__STORED DATA__.
>>>>>

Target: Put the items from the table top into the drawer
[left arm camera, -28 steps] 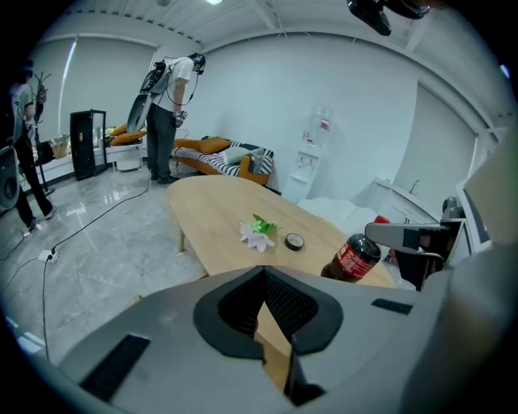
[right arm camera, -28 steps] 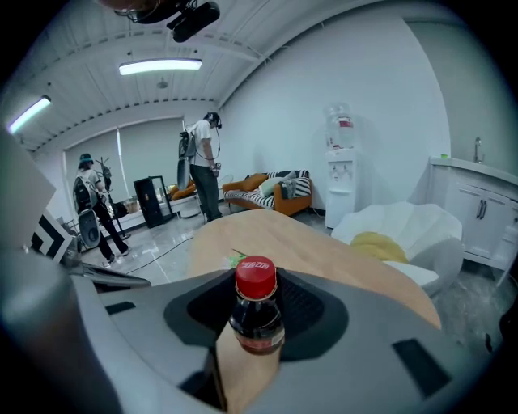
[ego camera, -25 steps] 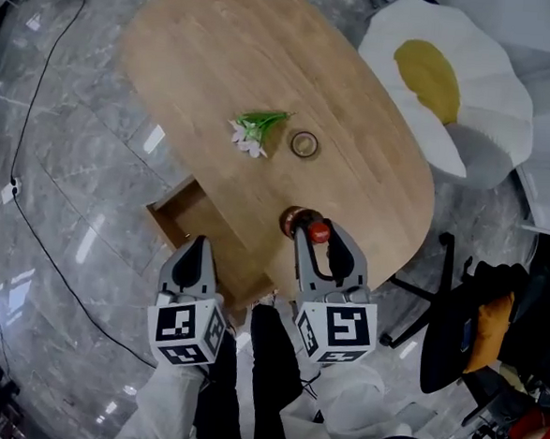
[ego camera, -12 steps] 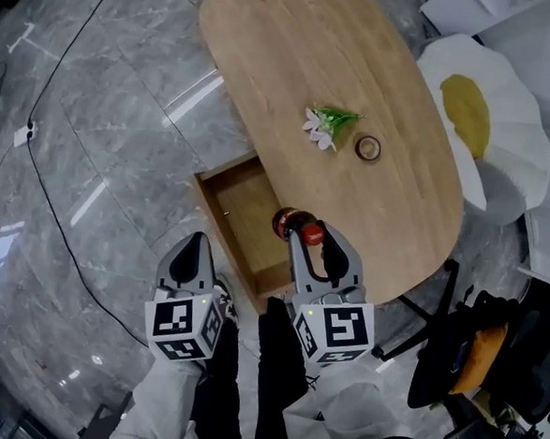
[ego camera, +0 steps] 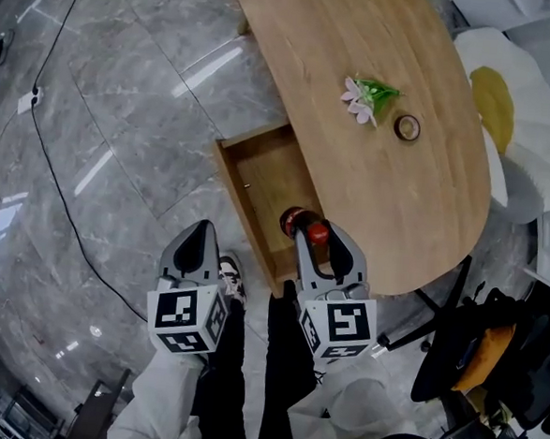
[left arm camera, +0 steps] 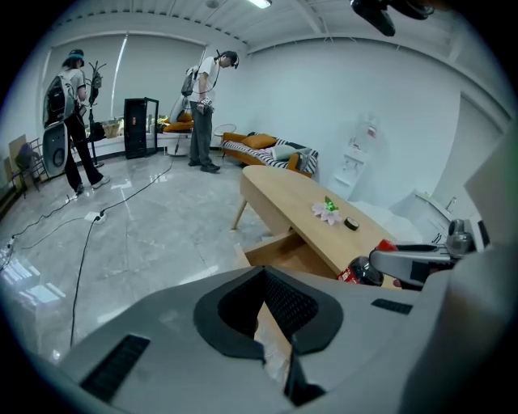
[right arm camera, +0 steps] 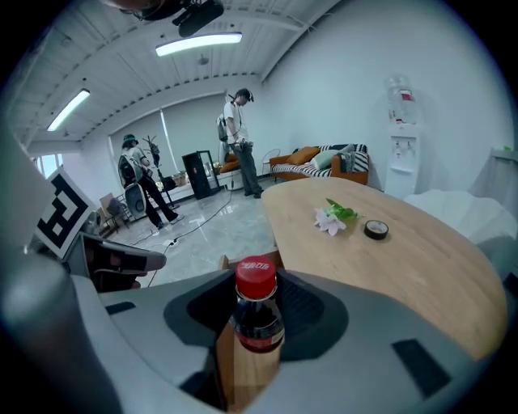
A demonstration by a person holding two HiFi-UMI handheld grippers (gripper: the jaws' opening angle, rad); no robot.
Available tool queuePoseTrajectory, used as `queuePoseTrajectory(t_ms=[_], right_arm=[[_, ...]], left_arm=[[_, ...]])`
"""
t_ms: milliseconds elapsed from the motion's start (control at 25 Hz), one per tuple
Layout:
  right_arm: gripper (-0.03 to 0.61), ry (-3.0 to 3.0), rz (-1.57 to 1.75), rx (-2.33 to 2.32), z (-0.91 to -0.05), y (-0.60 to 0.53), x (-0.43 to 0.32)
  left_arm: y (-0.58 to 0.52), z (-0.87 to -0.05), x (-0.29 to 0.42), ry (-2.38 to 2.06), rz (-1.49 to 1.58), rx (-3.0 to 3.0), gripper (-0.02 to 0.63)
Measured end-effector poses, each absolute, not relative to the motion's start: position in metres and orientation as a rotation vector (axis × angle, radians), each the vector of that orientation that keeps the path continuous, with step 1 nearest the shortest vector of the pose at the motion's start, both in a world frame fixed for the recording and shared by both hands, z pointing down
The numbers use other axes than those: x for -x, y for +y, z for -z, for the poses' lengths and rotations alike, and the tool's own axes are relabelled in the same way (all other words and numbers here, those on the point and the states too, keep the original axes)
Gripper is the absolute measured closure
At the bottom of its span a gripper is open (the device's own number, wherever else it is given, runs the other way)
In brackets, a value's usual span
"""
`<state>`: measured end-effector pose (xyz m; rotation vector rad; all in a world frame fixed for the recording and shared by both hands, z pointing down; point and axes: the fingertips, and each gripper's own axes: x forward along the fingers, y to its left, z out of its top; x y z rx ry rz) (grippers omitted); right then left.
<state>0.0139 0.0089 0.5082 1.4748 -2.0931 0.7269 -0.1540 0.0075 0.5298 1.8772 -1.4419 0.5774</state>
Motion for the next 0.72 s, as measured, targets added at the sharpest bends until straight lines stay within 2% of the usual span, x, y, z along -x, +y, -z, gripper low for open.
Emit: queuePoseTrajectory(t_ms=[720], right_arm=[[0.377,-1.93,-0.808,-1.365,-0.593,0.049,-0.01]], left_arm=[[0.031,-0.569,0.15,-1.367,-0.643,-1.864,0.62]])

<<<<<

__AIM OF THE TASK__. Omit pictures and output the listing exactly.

__RESULT FOR THIS EXERCISE__.
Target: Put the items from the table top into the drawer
[left arm camera, -28 steps] 
[right arm camera, -28 steps] 
[ego camera, -25 steps] 
[ego camera, -12 steps] 
[ego camera, +0 steps] 
[left arm camera, +0 steps] 
[right arm camera, +0 steps] 
A demonstration by a person holding two HiFi-UMI handheld grippers (gripper: the jaws' opening angle, rad); no robot.
Available tool queuePoseTrajectory, used as `queuePoseTrajectory(t_ms=[_], right_arm=[[_, ...]], left_arm=[[_, ...]])`
"""
t_ms: milliseconds elapsed from the motion's start (control at 25 Hz), one per tuple
Layout:
  right_arm: gripper (-0.03 to 0.61), ry (-3.0 to 3.0), rz (-1.57 to 1.75), rx (-2.33 to 2.32), z (-0.91 to -0.05), y (-0.60 to 0.53), x (-0.43 to 0.32)
  left_arm: y (-0.58 to 0.52), z (-0.87 to -0.05), x (-0.29 to 0.42), ry (-2.38 to 2.06), rz (-1.49 to 1.58), rx (-3.0 to 3.0), gripper (-0.02 to 0.63)
Measured end-effector poses, each absolute, not relative to the motion's start: position in metres and orientation as a rotation vector (axis × angle, radians), each the vector of that orientation that keeps the path continuous, with step 1 nearest the shortest vector of the pose at the motion's start, both in a world frame fixed for the recording and shared by both hands, z pointing down
The numbers use other axes than those: x for -x, y for +y, z for -z, for the poses' lengths and rotations alike, and the tool's own axes are relabelled in the same way (all other words and numbers here, those on the point and the states too, keep the original axes)
Gripper is the absolute measured closure
At the bottom of its span a gripper is open (the device's own number, wherever else it is given, runs the other way)
In brackets, a value's usual span
"""
`<state>`: measured end-effector pose (xyz m; rotation vector rad; all in a world frame fixed for the recording and shared by both hands, z pointing down; point and axes: the fingertips, and each gripper's own axes: x forward along the fingers, y to its left, z out of its top; x y z rx ry rz) (grippers omitted); right then left.
<state>0.0139 0.0089 0.5082 1.4748 -2.0931 0.7269 -0.1540 0.0075 0.5298 1.8772 -1.4419 0.5774</state>
Motion for the next 0.72 s, as measured, targets added at the sharpest bends until straight lines stay within 2% of the usual span, x, y, z along -x, +y, -z, gripper low for open.
Emit: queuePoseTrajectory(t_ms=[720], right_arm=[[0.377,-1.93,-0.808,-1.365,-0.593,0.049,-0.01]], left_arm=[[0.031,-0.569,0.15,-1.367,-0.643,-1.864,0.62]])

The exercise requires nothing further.